What is being asked> Look for the string "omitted" in the listing below, then copy every line that has it.
=-=-=-=-=
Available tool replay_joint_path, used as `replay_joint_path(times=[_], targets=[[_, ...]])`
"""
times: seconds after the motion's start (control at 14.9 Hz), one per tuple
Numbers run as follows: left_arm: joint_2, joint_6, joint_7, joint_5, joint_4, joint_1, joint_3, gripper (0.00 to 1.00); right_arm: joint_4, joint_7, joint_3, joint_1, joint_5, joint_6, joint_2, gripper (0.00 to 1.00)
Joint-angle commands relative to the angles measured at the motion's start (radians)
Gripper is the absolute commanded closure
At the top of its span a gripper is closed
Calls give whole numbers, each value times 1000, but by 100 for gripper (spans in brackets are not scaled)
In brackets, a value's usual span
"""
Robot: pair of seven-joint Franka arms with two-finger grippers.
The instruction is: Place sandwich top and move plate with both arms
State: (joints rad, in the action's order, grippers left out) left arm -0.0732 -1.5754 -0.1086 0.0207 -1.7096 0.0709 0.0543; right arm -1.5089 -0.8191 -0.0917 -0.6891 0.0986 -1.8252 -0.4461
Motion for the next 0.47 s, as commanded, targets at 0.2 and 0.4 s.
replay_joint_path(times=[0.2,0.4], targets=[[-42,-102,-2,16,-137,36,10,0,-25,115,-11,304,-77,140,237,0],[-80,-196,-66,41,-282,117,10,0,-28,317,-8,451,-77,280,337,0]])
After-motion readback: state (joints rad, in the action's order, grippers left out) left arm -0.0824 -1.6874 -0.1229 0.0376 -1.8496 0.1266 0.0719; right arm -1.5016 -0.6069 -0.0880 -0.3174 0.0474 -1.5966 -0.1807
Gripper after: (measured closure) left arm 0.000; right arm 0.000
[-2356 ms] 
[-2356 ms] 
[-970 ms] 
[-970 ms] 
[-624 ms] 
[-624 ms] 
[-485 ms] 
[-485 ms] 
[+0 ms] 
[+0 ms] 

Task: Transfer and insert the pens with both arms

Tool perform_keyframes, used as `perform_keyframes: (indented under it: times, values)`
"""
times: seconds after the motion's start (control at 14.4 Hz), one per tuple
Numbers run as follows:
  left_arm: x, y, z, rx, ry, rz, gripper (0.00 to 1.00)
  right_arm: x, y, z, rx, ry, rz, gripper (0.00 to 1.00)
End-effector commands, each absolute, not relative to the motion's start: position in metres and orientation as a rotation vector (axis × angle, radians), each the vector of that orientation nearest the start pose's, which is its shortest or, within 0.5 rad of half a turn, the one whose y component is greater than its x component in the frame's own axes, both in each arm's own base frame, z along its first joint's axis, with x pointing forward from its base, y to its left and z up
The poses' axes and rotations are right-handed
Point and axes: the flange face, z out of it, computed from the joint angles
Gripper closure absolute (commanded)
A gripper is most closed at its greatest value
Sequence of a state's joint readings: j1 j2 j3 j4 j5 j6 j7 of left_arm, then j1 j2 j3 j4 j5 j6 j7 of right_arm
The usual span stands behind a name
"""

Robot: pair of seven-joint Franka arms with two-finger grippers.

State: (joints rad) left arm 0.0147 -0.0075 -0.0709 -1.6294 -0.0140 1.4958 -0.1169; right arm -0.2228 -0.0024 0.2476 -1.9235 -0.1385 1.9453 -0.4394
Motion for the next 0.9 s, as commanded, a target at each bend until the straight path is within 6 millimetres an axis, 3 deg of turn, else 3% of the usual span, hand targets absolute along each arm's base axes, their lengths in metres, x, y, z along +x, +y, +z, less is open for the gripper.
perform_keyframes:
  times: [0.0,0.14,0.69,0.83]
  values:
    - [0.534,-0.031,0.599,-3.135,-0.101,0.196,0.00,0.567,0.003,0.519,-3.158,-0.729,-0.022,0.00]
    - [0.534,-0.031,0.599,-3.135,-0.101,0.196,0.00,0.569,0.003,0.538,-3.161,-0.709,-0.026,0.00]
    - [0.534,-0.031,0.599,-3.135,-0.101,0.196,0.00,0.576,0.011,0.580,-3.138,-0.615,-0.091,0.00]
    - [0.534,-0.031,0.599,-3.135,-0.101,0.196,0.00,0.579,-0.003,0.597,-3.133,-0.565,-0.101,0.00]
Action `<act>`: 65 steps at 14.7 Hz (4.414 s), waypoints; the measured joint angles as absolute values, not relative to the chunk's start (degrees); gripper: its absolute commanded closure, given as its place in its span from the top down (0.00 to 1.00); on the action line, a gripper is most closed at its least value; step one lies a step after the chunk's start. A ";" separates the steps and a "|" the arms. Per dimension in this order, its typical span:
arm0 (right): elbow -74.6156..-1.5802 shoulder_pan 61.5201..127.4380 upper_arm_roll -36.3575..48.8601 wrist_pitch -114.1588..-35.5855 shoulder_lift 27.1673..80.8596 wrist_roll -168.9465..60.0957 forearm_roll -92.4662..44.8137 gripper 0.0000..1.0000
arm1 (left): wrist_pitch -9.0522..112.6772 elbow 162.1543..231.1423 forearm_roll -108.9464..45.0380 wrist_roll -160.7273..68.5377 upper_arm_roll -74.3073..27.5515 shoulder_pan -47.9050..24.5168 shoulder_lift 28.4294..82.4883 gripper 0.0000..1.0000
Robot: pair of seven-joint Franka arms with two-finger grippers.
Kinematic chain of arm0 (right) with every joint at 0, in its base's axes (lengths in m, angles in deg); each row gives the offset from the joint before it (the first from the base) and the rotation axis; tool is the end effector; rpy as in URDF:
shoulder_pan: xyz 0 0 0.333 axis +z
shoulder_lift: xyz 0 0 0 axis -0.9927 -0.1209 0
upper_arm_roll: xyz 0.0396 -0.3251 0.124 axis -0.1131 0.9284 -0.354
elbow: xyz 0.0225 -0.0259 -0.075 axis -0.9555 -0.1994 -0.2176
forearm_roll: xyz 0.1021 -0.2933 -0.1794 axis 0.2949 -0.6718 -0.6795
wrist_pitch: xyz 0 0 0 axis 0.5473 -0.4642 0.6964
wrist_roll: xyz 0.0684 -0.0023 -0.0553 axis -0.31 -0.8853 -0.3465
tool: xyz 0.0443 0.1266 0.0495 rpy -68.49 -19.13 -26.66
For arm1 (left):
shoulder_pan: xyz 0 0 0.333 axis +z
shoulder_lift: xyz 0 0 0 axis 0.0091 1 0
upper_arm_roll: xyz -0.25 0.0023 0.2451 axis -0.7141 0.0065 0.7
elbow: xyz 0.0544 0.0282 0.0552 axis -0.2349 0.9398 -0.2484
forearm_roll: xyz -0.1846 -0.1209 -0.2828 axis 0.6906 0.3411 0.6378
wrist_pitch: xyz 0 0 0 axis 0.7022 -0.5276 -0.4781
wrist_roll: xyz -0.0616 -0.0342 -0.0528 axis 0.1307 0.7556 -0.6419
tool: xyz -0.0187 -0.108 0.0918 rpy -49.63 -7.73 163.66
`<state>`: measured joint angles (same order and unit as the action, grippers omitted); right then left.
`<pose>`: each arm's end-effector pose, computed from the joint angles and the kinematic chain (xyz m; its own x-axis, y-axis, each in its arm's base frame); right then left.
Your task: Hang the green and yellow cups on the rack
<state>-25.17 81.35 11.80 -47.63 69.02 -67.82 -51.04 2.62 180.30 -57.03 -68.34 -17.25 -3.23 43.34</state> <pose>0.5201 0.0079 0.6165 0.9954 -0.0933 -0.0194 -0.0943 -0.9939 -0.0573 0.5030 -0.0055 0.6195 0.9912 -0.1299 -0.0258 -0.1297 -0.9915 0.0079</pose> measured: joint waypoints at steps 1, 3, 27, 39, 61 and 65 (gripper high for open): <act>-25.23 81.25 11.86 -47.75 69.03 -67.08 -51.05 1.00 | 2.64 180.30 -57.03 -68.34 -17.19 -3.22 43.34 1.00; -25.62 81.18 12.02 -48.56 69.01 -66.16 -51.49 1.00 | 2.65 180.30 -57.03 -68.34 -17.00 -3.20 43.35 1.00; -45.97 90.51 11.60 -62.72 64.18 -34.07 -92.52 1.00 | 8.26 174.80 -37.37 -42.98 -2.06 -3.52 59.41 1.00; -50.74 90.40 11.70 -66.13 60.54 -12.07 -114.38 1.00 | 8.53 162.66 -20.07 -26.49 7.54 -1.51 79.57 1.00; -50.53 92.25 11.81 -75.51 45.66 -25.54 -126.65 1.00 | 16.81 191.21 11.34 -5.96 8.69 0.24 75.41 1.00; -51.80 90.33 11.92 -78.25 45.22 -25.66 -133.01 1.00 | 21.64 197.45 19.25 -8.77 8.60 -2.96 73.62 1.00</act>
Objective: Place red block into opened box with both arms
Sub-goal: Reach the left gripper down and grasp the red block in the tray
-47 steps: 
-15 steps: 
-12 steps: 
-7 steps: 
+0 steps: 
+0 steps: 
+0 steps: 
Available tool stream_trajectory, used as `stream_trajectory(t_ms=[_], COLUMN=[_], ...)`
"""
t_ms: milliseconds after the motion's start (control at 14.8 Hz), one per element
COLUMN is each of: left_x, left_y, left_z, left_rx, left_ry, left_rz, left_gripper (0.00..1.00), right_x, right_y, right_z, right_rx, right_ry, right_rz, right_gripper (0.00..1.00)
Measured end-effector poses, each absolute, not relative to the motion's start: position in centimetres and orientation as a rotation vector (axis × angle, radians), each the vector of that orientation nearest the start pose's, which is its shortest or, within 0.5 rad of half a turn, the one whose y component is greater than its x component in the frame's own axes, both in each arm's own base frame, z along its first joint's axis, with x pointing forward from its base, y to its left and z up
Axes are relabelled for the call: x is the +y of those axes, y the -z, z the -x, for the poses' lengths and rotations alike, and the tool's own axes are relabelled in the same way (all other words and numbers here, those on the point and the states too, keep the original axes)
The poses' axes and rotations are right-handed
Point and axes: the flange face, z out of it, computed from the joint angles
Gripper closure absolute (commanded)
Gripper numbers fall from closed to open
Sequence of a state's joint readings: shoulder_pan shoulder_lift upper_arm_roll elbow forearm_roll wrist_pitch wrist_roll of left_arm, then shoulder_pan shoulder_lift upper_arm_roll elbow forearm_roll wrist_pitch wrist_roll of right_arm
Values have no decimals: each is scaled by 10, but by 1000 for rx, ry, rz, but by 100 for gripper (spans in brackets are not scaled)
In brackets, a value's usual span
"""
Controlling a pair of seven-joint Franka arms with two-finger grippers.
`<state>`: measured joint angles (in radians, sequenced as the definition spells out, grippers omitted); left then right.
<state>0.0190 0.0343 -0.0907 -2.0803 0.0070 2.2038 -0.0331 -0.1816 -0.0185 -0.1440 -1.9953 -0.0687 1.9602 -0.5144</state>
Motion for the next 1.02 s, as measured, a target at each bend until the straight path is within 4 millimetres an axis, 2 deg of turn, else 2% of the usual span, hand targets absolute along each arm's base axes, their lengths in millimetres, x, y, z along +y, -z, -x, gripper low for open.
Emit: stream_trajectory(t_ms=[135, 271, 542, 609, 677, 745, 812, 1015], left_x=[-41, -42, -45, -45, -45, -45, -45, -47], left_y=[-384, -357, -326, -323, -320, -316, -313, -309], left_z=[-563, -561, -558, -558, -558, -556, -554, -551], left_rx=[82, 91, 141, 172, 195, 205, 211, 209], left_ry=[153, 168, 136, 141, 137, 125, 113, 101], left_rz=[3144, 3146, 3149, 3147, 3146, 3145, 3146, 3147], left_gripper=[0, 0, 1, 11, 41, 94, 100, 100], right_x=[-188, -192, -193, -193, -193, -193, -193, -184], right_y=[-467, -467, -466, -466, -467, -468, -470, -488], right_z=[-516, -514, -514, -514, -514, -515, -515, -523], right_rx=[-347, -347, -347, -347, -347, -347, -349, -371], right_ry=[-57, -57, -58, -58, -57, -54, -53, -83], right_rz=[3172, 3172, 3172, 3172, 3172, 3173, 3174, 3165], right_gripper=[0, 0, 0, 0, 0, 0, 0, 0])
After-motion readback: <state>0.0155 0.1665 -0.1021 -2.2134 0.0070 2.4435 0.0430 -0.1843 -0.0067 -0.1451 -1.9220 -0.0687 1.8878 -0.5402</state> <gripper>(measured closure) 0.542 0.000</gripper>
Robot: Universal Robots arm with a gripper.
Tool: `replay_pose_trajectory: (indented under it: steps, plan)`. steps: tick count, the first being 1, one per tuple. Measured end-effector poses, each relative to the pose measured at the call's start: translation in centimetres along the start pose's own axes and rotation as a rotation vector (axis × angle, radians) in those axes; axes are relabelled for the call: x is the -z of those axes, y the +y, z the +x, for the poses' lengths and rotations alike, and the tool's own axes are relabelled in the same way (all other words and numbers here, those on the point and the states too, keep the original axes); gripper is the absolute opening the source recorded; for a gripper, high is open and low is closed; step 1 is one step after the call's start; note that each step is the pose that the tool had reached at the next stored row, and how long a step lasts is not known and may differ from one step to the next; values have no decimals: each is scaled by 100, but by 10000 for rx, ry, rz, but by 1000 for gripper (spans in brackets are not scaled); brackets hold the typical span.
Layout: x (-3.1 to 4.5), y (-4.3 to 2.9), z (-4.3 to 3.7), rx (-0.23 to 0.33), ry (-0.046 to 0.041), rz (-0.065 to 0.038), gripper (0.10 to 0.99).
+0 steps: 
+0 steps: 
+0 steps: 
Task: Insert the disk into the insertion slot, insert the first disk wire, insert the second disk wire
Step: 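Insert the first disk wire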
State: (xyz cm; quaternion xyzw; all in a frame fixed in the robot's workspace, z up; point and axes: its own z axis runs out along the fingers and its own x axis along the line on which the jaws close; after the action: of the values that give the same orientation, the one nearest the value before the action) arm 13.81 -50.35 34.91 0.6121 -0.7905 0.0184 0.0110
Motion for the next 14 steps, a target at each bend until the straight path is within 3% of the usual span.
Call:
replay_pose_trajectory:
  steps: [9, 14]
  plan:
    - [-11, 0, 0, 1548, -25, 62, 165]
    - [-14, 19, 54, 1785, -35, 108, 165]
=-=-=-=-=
Response area>
`<state>`: measured joint angles (same order and unit as the action, grippers omitted); right then left.
`<state>`: measured joint angles (in radians, sequenced as the definition spells out, grippers omitted); left then right.

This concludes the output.